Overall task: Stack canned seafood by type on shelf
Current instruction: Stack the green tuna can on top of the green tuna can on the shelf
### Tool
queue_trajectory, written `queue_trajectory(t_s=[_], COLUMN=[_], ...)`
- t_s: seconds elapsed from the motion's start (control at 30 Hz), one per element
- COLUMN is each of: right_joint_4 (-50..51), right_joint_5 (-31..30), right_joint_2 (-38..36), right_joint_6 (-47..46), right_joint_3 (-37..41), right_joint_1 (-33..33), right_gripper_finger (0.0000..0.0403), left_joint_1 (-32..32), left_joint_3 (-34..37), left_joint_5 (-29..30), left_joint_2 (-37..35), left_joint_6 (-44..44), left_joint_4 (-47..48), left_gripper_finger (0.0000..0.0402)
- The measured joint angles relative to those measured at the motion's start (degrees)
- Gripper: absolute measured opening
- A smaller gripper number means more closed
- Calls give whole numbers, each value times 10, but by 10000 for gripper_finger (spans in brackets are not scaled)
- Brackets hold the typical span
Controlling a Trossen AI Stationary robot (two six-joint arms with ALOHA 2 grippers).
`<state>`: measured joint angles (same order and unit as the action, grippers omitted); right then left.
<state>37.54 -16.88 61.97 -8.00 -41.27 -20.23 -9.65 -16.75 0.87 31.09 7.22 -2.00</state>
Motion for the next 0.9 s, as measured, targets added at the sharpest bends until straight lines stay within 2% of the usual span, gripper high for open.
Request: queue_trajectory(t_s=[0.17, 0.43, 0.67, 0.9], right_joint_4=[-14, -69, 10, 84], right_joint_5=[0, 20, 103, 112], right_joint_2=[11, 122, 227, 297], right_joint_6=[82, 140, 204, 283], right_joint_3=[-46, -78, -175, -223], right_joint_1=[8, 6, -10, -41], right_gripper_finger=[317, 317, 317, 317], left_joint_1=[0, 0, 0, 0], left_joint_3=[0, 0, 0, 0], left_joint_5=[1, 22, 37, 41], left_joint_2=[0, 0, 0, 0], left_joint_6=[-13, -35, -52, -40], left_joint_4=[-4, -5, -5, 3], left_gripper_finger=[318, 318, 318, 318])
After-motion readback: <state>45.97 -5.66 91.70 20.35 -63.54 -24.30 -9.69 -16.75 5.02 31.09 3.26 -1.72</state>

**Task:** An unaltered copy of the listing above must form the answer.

**Solution for this exercise:**
Overall task: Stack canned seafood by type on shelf
Current instruction: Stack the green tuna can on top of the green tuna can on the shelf
### Tool
queue_trajectory, written `queue_trajectory(t_s=[_], COLUMN=[_], ...)`
- t_s: seconds elapsed from the motion's start (control at 30 Hz), one per element
- COLUMN is each of: right_joint_4 (-50..51), right_joint_5 (-31..30), right_joint_2 (-38..36), right_joint_6 (-47..46), right_joint_3 (-37..41), right_joint_1 (-33..33), right_gripper_finger (0.0000..0.0403), left_joint_1 (-32..32), left_joint_3 (-34..37), left_joint_5 (-29..30), left_joint_2 (-37..35), left_joint_6 (-44..44), left_joint_4 (-47..48), left_gripper_finger (0.0000..0.0402)
- The measured joint angles relative to those measured at the motion's start (degrees)
- Gripper: absolute measured opening
- A smaller gripper number means more closed
- Calls give whole numbers, each value times 10, but by 10000 for gripper_finger (spans in brackets are not scaled)
- Brackets hold the typical span
Controlling a Trossen AI Stationary robot (two six-joint arms with ALOHA 2 grippers).
`<state>`: measured joint angles (same order and unit as the action, grippers omitted); right then left.
<state>37.54 -16.88 61.97 -8.00 -41.27 -20.23 -9.65 -16.75 0.87 31.09 7.22 -2.00</state>
Motion for the next 0.9 s, as measured, targets added at the sharpest bends until straight lines stay within 2% of the usual span, gripper high for open.
Request: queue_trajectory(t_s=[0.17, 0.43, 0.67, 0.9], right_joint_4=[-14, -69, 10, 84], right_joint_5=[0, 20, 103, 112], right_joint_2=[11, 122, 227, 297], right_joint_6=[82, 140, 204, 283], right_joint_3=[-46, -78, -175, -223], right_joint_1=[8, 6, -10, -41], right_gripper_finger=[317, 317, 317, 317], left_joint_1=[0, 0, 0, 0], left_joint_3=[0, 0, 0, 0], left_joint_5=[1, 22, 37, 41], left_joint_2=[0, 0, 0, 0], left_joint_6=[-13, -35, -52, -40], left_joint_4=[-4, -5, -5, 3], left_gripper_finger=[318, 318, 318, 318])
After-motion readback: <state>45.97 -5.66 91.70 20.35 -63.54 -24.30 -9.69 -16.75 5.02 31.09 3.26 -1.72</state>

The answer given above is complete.